Я говорю о Плотине, которого сейчас так охотно хвалят и так часто приводят даже те, которые не примут всерьез ни одной строчки из его писаний. «Что, – спрашивает он,[107] – из человеческих вещей было бы так значительно, что не возбуждало бы презрения в человеке, вознесшемся к тому, что над всем этим, и кто не привязан ни к чему, что находится здесь, долу?» Пока, как видите, утверждение, которое не редкость встретить у философа – кто уже не говорил о бренности земных благ? Интересно и поразительно не это общее положение, которое, как и всякое общее положение, оказывается, в последнем счете, безответственным: сказал – и пошел дальше. И в самом деле, ведь весь вопрос в том, что разуметь под «высшим» и что под «земными благами». Нет ничего легче, как подставить в общую формулу, соответственно обстоятельствам, те или иные величины. Захочешь – назовешь высшим даже богатство и могущество – разве вы не знаете, что можно «бескорыстно» служить богатству и могуществу, и не богатству и могуществу своей страны или своего народа, а даже своему собственному? Наполеон считал себя служителем великой идеи, и даже Брехунов у Толстого с благоговением относится к своему призванию.
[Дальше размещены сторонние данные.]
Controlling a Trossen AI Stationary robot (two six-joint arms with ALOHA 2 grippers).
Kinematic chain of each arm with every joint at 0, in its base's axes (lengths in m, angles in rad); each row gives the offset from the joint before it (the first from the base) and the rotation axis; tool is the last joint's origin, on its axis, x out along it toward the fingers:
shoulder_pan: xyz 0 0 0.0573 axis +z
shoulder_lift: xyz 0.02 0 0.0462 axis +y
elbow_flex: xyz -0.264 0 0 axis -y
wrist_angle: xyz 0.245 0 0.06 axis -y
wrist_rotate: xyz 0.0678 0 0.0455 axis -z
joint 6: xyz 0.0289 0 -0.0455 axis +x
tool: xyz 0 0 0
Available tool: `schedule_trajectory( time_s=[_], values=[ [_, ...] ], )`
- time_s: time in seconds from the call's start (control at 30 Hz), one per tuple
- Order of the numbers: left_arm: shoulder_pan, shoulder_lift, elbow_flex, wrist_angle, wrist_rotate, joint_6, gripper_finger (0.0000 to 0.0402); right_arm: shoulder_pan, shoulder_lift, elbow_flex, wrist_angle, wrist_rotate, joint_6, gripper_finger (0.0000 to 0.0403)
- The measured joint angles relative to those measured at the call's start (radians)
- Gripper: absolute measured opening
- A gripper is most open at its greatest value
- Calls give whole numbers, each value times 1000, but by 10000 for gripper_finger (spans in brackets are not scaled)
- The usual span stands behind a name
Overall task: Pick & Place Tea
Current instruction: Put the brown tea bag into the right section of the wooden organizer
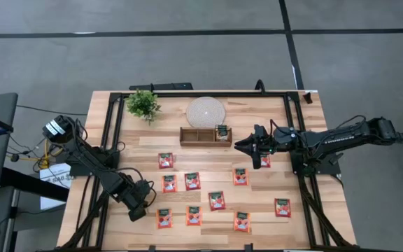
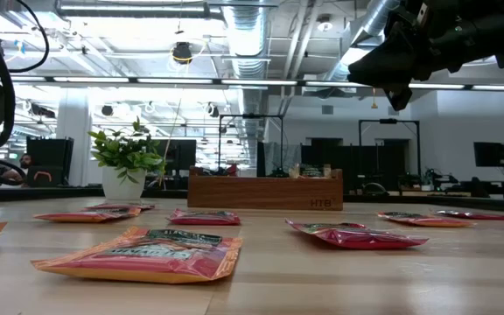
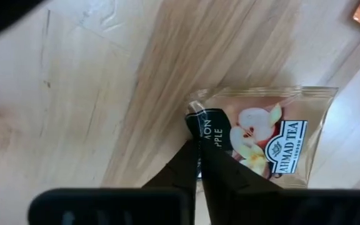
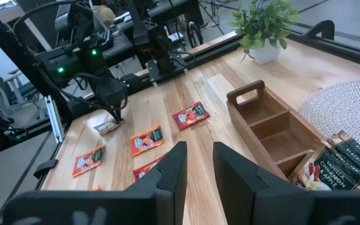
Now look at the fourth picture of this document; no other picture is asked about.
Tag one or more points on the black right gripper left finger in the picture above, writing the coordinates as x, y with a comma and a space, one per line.
170, 178

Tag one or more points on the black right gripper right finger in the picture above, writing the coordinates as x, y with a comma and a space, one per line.
239, 181

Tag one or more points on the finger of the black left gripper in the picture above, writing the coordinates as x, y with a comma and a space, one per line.
116, 115
121, 115

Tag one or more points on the red strawberry tea packet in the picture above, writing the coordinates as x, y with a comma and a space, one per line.
145, 170
191, 115

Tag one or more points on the orange peach tea packet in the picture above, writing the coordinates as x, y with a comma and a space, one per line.
96, 188
88, 161
147, 140

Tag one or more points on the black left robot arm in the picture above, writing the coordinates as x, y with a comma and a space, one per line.
89, 59

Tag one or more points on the wooden tea box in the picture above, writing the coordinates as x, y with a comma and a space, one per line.
255, 137

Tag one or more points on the grey office chair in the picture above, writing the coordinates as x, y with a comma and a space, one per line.
14, 90

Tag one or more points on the green plant in white pot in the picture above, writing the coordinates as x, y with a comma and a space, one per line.
266, 53

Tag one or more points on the grey woven round placemat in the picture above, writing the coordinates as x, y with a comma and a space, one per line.
348, 106

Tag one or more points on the aluminium frame post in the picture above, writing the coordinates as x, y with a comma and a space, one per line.
55, 120

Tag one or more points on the black table edge rail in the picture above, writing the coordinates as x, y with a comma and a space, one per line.
211, 50
339, 51
39, 184

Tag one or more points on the black frame strut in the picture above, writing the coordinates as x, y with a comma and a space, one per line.
11, 53

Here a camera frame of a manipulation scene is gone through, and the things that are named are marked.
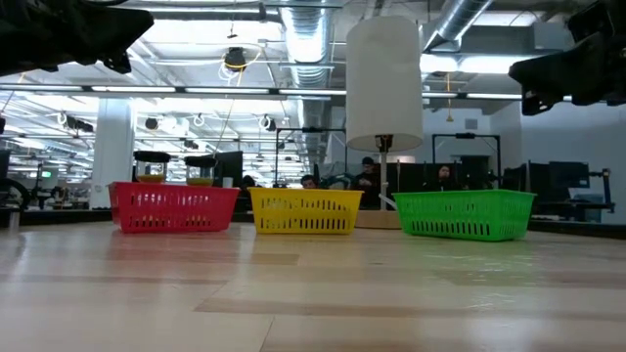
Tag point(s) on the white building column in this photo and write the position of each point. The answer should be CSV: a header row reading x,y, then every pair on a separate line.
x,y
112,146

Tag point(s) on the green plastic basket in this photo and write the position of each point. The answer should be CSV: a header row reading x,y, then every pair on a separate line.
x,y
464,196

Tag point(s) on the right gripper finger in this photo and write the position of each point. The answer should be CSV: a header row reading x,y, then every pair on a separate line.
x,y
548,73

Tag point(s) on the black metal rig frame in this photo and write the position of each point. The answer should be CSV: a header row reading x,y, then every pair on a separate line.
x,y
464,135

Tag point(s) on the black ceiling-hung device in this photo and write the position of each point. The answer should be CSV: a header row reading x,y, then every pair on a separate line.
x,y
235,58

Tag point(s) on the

Оригинальность и дерзновение Плотина не в том, что он принял общую формулу, в своей общности пустую и бессодержательную, а в том, каким содержанием он ее наполнил. «Ибо, – продолжает он, – тот, кто не придает значения земным благам, каковы бы они ни были – будут ли то царства и владычества над царствами и народами, основание колоний и городов… почему этот (человек) станет придавать значение потере самостоятельности и разрушению собственного отечества?» Тут, вы слышите, пошел уже совсем другой разговор. Я не удивился бы, если бы даже горячий поклонник Плотина по поводу приведенной цитаты воскликнул, что от такой возвышенности до самой обыкновенной низости – только один шаг. Я думаю, что в момент, когда отечеству грозила бы настоящая опасность, за такие возвышенные речи не похвалили бы: не посмотрели бы, что говорит философ, которого ждет бессмертие.